Formado em Ciências da Computação e com um doutoramento em inteligência artificial pela Universidade de Edimburgo, na Escócia, Al-Jabri teve acesso aos maiores segredos do reino ao longo dos anos em que foi o braço direito de Mohammed bin Nayef no Ministério do Interior – a pasta que garante a coesão do reino ao travar as ameaças contra a Casa de Saud e a autoridade religiosa wahhabita, a versão ultraconservadora do islão sunita praticada na Arábia Saudita.

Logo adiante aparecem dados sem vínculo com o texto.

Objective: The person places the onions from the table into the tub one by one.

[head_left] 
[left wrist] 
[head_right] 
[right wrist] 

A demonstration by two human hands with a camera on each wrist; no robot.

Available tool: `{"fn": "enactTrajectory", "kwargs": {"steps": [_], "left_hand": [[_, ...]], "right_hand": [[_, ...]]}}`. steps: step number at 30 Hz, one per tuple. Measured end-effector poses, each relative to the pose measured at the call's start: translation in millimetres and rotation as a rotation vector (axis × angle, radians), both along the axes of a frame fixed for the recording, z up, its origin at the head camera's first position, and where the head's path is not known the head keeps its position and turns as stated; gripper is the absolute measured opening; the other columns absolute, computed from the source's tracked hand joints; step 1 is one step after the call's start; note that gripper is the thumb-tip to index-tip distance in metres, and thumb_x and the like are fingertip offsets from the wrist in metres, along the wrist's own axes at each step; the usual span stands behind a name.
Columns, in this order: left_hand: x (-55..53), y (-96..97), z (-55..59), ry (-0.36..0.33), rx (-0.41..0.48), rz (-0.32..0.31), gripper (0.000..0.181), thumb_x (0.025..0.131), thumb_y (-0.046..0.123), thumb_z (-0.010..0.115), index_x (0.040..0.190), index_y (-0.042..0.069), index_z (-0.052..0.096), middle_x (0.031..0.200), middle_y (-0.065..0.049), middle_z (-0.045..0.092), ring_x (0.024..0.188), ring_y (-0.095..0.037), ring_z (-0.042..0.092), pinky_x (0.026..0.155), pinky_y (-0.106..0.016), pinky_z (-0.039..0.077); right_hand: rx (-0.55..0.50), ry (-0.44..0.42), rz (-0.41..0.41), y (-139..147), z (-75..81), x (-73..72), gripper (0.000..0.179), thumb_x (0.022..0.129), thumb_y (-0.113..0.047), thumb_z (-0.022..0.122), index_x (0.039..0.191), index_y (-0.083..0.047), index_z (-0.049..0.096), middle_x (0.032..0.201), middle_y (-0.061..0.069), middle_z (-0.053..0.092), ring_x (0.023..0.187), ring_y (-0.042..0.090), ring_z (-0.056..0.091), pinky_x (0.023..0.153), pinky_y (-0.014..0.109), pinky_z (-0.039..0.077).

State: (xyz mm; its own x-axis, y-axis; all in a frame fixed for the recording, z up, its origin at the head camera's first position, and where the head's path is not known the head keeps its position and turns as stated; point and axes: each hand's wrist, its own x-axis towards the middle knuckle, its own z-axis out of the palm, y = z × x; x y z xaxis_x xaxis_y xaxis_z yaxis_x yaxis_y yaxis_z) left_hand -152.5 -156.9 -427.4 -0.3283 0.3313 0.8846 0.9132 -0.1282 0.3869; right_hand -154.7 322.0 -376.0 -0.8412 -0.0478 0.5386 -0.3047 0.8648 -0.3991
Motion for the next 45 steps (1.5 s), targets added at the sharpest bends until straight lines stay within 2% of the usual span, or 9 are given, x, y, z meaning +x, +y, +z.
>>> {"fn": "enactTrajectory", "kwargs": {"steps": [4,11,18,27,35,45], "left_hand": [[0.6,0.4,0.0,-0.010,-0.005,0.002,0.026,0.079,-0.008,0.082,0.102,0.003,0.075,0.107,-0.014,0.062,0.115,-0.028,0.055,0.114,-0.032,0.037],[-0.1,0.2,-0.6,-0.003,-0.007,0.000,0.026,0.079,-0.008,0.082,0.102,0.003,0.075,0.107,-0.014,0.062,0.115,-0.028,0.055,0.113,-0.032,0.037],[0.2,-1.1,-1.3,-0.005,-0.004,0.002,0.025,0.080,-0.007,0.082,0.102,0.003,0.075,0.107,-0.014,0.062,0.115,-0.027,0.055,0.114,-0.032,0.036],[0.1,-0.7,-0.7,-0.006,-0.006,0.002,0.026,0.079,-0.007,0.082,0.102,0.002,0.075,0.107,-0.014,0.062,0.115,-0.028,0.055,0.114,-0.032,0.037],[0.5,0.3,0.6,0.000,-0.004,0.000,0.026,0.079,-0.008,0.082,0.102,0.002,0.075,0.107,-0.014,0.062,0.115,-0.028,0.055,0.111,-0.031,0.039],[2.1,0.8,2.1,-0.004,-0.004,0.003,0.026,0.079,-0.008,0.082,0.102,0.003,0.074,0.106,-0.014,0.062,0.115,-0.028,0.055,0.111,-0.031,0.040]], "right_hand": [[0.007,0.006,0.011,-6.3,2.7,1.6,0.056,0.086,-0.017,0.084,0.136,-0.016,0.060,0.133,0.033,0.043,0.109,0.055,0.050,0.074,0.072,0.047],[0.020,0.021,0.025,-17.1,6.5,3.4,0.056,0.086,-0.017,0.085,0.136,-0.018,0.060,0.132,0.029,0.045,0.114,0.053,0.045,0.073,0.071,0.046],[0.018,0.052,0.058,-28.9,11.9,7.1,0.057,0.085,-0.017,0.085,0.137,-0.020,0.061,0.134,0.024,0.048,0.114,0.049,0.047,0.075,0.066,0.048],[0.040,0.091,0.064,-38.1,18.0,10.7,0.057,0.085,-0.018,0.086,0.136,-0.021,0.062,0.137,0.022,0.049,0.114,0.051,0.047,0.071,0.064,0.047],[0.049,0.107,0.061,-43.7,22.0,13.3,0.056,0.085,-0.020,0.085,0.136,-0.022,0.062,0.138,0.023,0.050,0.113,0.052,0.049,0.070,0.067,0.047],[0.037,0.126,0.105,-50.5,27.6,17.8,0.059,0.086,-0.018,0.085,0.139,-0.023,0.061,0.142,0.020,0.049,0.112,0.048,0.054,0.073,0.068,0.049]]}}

“MBS fica nervoso com qualquer pessoa que esteja fora do seu controlo”, disse ao New York Times Gerald M. Feierstein, antigo embaixador norte-americano em Sanaa, no Iémen. “E Al-Jabri saberá onde estão enterrados os corpos”, sublinhou o antigo responsável, referindo-se às décadas de informações secretas a que o saudita terá acesso, incluindo possíveis crimes e outros casos comprometedores para MBS.

Antes de ter caído em desgraça, Saad al-Jabri era um interlocutor privilegiado na troca de informações com os Estados Unidos e o Reino Unido. E, tal como o seu antigo chefe e príncipe herdeiro Bin Nayef, era visto como muito favorável à política externa norte-americana.

Em 2010, foi ele o responsável pelo falhanço de um plano da Al-Qaeda no Iémen para fazer explodir uma bomba num avião com destino a Chicago, nos Estados Unidos.

Com base nas informações recolhidas por um agente saudita, os responsáveis norte-americanos foram avisados de que o avião transportava uma bomba dissimulada num cartucho de tinta para impressoras, e o plano foi travado numa escala no Aeroporto de East Midlands, no Reino Unido.